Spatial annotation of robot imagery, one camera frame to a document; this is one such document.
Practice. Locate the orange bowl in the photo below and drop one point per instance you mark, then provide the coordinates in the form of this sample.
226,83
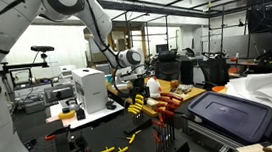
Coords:
219,88

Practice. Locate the black camera on mount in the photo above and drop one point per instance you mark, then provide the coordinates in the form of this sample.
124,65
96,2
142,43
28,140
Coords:
41,48

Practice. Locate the small tan tape strip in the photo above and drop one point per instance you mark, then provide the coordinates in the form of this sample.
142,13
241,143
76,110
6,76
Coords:
138,131

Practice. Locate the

▶ **Exercise brief**: Please copy each line from the material above in which the string "camera" appears.

▶ **Final answer**:
Spatial annotation of robot imagery, one camera frame to a document; this is one such document.
Practice. Locate the black camera on mount in the photo above and drop one point per instance you mark, then provide the coordinates in the form of this sample.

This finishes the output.